**Directions:** Hunt through the entries for the word "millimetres" and copy each line in which it appears.

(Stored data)
[Start of Attachment]
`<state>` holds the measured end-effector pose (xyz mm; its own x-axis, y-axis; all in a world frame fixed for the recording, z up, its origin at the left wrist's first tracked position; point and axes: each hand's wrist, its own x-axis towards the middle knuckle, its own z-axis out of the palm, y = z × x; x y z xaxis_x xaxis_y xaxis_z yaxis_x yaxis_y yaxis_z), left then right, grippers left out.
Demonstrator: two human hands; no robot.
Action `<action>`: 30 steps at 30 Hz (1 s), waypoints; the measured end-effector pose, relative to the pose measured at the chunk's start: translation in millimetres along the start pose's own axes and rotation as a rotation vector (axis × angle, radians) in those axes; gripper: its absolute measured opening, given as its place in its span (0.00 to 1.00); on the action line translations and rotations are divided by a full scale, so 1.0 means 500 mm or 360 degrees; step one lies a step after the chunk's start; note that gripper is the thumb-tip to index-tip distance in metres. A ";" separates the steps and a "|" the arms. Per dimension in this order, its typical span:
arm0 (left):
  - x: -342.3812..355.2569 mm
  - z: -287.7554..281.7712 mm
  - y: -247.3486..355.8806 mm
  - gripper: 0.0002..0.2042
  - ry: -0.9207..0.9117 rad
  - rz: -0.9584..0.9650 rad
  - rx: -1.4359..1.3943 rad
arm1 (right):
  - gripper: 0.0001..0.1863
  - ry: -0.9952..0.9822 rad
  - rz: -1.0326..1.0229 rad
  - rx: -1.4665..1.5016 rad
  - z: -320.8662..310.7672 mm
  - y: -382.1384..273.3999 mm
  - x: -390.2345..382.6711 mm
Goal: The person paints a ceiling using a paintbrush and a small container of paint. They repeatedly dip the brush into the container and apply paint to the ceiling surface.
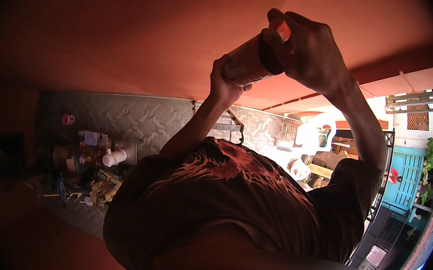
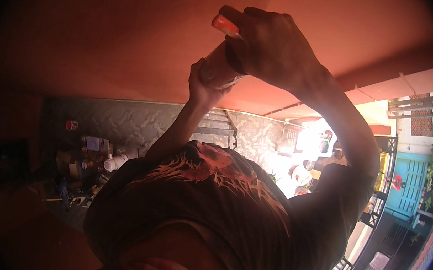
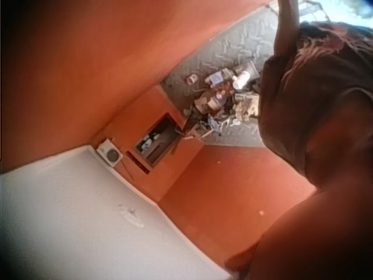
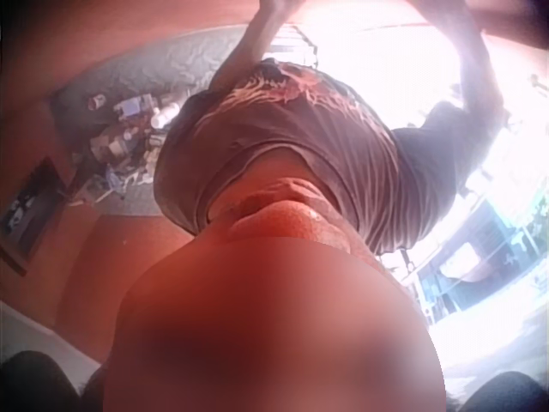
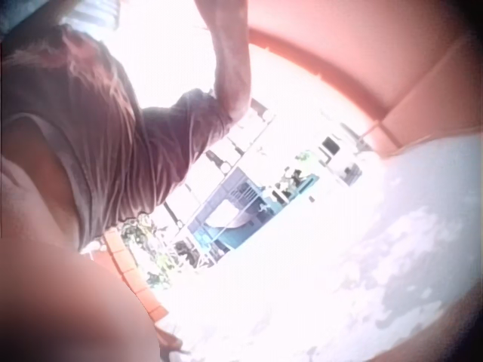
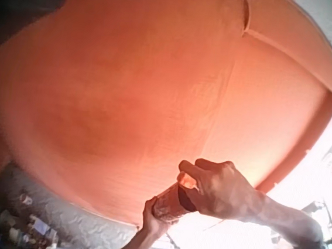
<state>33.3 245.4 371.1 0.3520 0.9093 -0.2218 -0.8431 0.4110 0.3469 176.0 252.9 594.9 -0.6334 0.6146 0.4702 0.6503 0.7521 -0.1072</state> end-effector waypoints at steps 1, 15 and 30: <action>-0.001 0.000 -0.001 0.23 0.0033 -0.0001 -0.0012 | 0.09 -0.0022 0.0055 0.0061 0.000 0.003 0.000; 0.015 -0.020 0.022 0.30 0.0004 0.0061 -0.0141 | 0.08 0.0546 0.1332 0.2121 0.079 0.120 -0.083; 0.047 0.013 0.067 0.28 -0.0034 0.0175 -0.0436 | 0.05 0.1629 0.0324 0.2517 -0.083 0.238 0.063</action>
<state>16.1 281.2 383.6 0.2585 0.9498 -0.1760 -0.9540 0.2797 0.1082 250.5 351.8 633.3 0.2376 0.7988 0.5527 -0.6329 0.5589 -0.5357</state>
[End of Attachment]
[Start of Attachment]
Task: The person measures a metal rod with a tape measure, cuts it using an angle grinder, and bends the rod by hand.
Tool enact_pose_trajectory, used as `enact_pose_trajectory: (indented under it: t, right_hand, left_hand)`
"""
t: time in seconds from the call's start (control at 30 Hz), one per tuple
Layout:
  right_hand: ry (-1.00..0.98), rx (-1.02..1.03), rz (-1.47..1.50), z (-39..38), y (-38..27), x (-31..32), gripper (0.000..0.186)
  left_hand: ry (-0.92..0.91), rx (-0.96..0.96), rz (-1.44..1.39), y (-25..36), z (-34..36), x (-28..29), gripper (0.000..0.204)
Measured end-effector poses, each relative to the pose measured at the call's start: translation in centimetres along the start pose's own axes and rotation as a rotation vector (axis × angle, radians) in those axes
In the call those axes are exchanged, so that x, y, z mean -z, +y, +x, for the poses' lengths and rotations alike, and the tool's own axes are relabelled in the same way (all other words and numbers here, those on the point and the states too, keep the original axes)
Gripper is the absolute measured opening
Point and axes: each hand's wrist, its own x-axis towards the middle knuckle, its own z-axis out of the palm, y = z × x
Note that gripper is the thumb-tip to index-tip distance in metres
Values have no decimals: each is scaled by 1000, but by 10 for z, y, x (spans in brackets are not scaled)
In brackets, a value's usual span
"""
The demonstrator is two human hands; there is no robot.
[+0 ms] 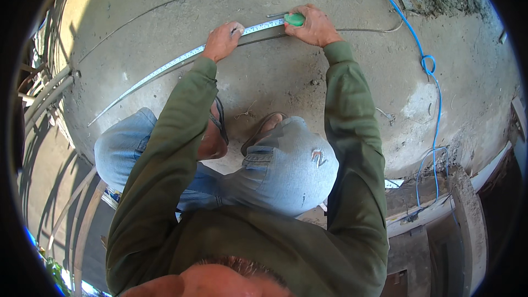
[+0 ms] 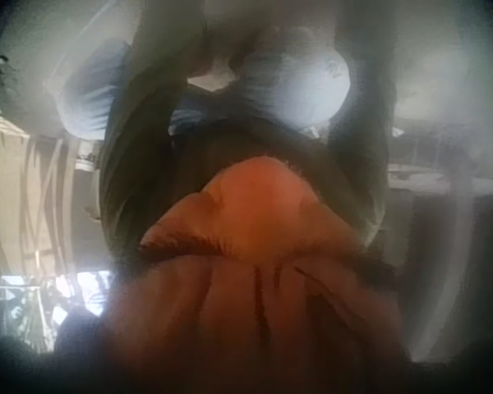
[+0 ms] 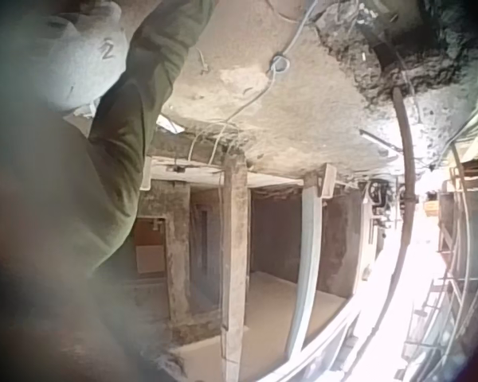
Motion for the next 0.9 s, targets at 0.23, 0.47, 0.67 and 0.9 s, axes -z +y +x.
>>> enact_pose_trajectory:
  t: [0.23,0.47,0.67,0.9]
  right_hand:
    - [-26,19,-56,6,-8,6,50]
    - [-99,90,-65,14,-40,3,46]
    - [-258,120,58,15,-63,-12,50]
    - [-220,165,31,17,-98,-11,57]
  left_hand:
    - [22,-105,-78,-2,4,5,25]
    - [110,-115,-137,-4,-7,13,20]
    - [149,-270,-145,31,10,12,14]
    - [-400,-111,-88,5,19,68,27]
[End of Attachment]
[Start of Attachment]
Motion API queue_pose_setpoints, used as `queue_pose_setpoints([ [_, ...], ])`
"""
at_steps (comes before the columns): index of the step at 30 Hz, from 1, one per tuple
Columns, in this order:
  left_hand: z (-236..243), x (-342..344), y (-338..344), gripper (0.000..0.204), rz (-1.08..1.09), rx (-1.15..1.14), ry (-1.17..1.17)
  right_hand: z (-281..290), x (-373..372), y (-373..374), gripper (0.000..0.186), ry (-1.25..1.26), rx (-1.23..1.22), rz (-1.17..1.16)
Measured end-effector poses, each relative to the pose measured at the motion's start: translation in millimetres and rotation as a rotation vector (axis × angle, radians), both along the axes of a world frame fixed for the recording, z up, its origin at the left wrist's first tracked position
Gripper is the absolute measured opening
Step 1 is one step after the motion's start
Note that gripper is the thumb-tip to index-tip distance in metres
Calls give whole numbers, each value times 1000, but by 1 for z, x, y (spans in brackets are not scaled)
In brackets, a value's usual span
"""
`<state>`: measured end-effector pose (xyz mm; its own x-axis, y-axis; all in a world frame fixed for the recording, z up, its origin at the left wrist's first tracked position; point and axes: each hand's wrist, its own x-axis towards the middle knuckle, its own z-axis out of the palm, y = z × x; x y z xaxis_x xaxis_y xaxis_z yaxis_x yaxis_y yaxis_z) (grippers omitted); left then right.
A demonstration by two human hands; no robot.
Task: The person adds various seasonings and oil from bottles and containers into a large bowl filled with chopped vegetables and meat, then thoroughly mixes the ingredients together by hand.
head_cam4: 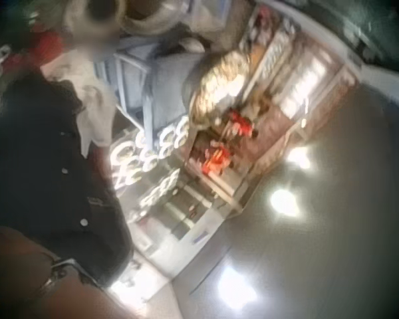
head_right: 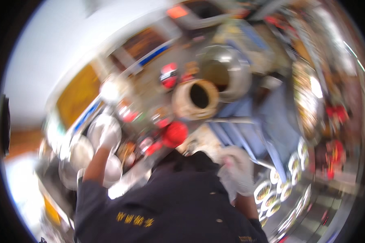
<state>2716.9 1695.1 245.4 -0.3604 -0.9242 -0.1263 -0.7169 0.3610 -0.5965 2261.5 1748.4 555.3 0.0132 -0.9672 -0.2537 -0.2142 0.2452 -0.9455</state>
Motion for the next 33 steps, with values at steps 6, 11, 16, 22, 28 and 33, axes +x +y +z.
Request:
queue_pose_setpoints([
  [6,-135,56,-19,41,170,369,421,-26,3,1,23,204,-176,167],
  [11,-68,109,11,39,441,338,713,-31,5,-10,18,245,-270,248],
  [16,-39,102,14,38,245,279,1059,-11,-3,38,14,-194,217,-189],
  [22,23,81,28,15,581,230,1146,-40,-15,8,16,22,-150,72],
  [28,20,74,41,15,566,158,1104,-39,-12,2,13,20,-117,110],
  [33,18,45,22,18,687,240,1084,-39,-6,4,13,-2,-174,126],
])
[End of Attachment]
**Answer to this exercise:**
Action `<action>`: 30 steps at 30 Hz (1 s), waypoints; the measured end-effector pose, relative to the pose measured at the chunk's start: translation in millimetres along the start pose's own axes and rotation as a rotation vector (axis × angle, radians) in those axes; gripper: its absolute measured opening, given as its place in its span (0.00 to 1.00); on the action line translations and rotations are divided by a full scale, so 1.0 means 500 mm or 360 degrees; step one lies a step after the chunk's start; note that gripper is the thumb-tip to index-tip distance in metres. A ";" separates the steps and a "|" the arms. Per dimension in this order, its typical span:
Measured end-effector poses, each relative to the pose measured at the motion's start: translation in millimetres and rotation as a rotation vector (axis × angle, radians), both along the axes of a world frame fixed for the recording, z up, its origin at the left wrist's first tracked position

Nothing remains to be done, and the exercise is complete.